Nominal sizing isn’t limited to physical dimensions. In electronics, “nominal voltage” is an approximate label that doesn’t reflect a battery’s actual voltage at any given moment. A “12V” battery doesn’t sit at exactly 12 volts. When fully charged, it’s closer to 12.6 or 12.7 volts, and its voltage drops continuously as it discharges. The 12V label is a convention dating back to when batteries were the standard unit of voltage measurement, using round numbers like 2V, 6V, and 12V to classify systems.
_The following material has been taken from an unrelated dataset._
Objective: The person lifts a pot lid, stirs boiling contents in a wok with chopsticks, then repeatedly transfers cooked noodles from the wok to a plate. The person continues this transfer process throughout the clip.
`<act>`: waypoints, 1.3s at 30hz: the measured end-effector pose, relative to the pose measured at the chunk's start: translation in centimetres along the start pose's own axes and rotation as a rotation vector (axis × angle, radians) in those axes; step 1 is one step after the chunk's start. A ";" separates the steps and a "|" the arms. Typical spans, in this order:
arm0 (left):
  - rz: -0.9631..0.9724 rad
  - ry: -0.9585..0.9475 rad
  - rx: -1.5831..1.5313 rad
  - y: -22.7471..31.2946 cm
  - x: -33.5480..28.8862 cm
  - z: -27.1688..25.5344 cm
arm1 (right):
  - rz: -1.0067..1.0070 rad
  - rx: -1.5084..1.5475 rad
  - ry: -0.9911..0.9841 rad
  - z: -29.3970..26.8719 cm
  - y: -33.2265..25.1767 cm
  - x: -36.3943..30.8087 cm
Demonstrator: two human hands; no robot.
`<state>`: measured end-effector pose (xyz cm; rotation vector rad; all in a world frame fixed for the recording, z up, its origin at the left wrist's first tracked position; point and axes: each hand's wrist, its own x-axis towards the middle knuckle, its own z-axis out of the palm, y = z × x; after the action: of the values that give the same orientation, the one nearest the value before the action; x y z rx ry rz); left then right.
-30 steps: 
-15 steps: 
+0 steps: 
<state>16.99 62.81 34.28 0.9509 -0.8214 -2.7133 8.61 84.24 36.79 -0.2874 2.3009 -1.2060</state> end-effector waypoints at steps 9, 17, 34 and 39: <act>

The label exists so that all components in a system can be designed to work together. Solar panels, charge controllers, inverters, and batteries labeled as 12V nominal are all engineered to operate within the same voltage range, even though the actual voltage fluctuates throughout the day.

Clothing Sizes

Clothing is perhaps the most chaotic example of nominal sizing. A “size 8” dress has no fixed physical measurement. The U.S. abandoned its standard clothing size guidelines in 1983, and most companies no longer follow the voluntary standards that replaced them. The result is vanity sizing: garments of the same nominal size have gotten physically larger over the decades. In the 1937 Sears catalog, a size 14 dress had a 32-inch bust. By 1967, that same bust measurement was labeled a size 8. By 2011, it was a size 0.

Unlike lumber or pipes, there’s no governing body enforcing a relationship between the nominal label and any actual measurement. Each brand sets its own size chart, which is why a size 10 from one retailer can fit completely differently from a size 10 at another.

Why the Gap Between Name and Reality Exists

The reasons vary by industry, but a few patterns hold. In lumber, the gap is a physical consequence of drying and smoothing raw material. In plumbing, the nominal system evolved historically and stuck because changing it would break decades of compatibility between parts. In clothing, market incentives pushed labels toward smaller numbers. In all cases, the nominal size serves as a shorthand: it’s faster to say “grab a 2×4” than “grab a 1.5-by-3.5-inch dressed board.”

The practical takeaway is simple. Whenever you’re buying, building, or designing anything where fit matters, look up the actual dimensions rather than trusting the nominal label. Nominal size tells you what to ask for. Actual size tells you what you’re getting.